Fragestellung: Verschiedene Tierstudien konnten die Effektivität einer Gentamycinbeschichtung auf Basis von Poly(D,L-Laktid) auf die Prophylaxe implantatassoziierter Infektionen zeigen [1], [2]. Seit 2005 wird die Beschichtung im Rahmen kontrollierter Studien eingesetzt. Die folgenden Untersuchungen haben zum Ziel, den Einfluss der Gammasterilisation auf die Freisetzung des Wirkstoffes aus der Beschichtung als auch auf dessen bakterizide Wirksamkeit zu untersuchen. Weiterhin wurde der Einfluss freigesetzten Gentamycins auf Osteoblasten ähnliche Zellen in der Zellkultur untersucht.

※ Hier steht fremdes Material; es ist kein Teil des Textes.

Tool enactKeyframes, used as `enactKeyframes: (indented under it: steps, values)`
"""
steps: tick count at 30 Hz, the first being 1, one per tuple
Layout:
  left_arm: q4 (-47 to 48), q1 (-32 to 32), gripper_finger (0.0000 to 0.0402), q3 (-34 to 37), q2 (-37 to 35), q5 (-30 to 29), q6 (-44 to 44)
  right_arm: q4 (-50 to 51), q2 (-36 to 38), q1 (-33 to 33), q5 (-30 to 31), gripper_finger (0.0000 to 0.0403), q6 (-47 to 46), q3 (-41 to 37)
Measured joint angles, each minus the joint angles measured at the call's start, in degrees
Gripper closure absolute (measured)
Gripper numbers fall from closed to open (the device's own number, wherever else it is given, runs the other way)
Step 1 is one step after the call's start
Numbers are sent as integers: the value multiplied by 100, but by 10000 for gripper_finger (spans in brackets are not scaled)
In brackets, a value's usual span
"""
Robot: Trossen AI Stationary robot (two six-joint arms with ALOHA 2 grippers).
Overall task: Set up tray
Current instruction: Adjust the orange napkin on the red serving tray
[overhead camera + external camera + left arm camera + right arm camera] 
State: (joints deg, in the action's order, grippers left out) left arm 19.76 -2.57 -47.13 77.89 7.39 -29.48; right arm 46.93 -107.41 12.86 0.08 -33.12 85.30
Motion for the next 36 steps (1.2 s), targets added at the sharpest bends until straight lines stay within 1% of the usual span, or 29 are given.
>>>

Methoden: Elution: Gentamycinbeschichtete Titanimplantate (Ø 5.0 x 150 mm, Beschichtung PDLLA + 10% Genatmycin, 2.8 mg/pin) mit und ohne Gammasterilisation wurden über 7 Tage in PBS Puffer bei 37°C eluiert (nach DIN 10993, ca. 1.3 ml per 1 cm2). Die Gentamycinkonzentration wurde mittels Cobas Integra quantifiziert. Die Proben des Eluats wurden auf ihre bakterizide Effektivität mit dem Kirby-Bauer Hemmhoftest untersucht. Die Proben der verschiedenen Zeitpunkte wurden mit folgenden Keimen untersucht: Staph. Aureus (ATCC 49230), Staph. epidermidis (ATCC 12228) und Escherichia coli (ATCC 25922). Die Durchmesser der gebildeten Hemmhöfe wurden vermessen. Osteoblastenkultur: SaOs2 Zellen wurden unter Standardbedingungen kultiviert und beschichtete Implantate kontaktfrei über einen Zeitraum von 15 Tagen hinzugegeben. Gruppen: Titan Kirschnerdraht, PDLLA-beschichteter K-Draht, 10% Gentamycin-beschichteter K-Draht. Am Tag 5, 10 und 15 wurden die Zellzahl (Trypan Blau), die Alkalische Phosphatase Aktivität (AP) und die Kollagen-1 Synthese (CICP ELISA) gemessen.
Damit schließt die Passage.